EXERCISE »
Please reproduce all of the listing below exactly and drop its images.

━━━ DATA ━━━

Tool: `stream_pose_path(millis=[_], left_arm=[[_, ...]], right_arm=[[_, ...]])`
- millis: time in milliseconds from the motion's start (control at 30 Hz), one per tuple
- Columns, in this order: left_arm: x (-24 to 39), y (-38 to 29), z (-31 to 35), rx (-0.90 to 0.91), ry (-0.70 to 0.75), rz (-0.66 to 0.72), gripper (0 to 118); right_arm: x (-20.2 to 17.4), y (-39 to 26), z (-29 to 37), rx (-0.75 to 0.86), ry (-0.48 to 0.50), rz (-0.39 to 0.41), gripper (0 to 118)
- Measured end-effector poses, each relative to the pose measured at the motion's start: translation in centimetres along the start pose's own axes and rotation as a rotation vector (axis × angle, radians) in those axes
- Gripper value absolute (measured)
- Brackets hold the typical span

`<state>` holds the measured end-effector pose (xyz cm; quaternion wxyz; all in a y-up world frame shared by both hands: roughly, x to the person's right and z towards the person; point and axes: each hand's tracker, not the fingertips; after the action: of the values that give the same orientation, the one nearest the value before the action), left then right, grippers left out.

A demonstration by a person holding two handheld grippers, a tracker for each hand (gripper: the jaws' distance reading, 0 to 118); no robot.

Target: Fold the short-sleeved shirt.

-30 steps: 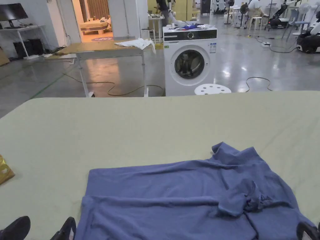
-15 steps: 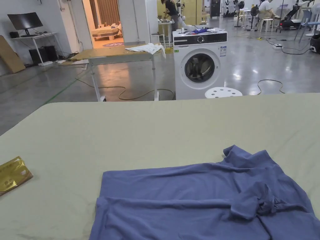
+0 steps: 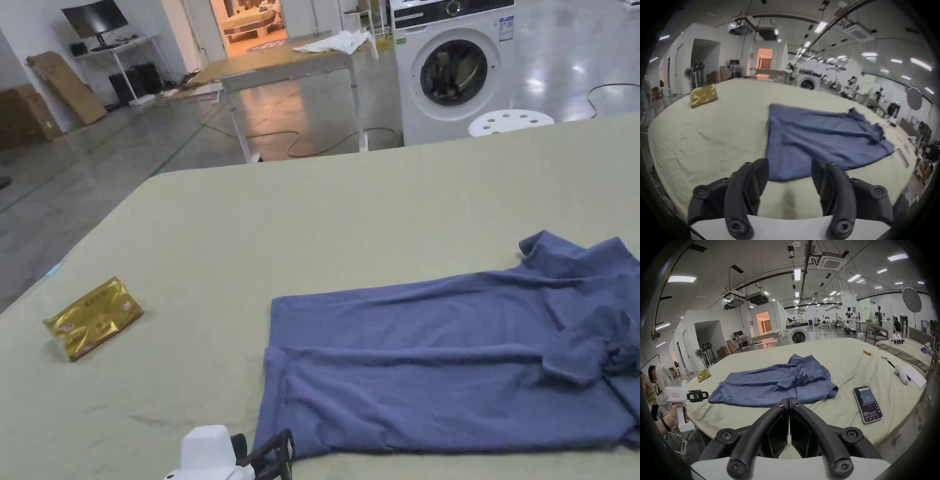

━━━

RESPONSE TO THIS TASK »
Tool: `stream_pose_path(millis=[_], left_arm=[[_, ...]], right_arm=[[_, ...]])`
- millis: time in milliseconds from the motion's start (control at 30 Hz), one per tuple
- Columns, in this order: left_arm: x (-24 to 39), y (-38 to 29), z (-31 to 35), rx (-0.90 to 0.91), ry (-0.70 to 0.75), rz (-0.66 to 0.72), gripper (0 to 118); right_arm: x (-20.2 to 17.4), y (-39 to 26), z (-29 to 37), rx (-0.75 to 0.86), ry (-0.48 to 0.50), rz (-0.39 to 0.41), gripper (0 to 118)
- Measured end-effector poses, each relative to the pose measured at the motion's start: translation in centimetres along the start pose's own axes and rotation as a rotation vector (axis × angle, radians) in those axes
- Gripper value absolute (measured)
- Brackets hold the typical span

`<state>` holds the measured end-effector pose (xyz cm; quaternion wxyz; all in a y-up world frame shared by both hands: roughly, x to the person's right and z towards the person; point and axes: each hand's tracker, not the fingertips; after the action: of the values that give the same orientation, the one nearest the value before the action), left then right, grippers left out.

A demonstration by a person holding two handheld grippers, a tracker for each hand (gripper: the jaws' distance reading, 0 to 118); no robot.

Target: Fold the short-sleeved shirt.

-30 steps: 
-15 steps: 
+0 steps: 

The exercise requires nothing else.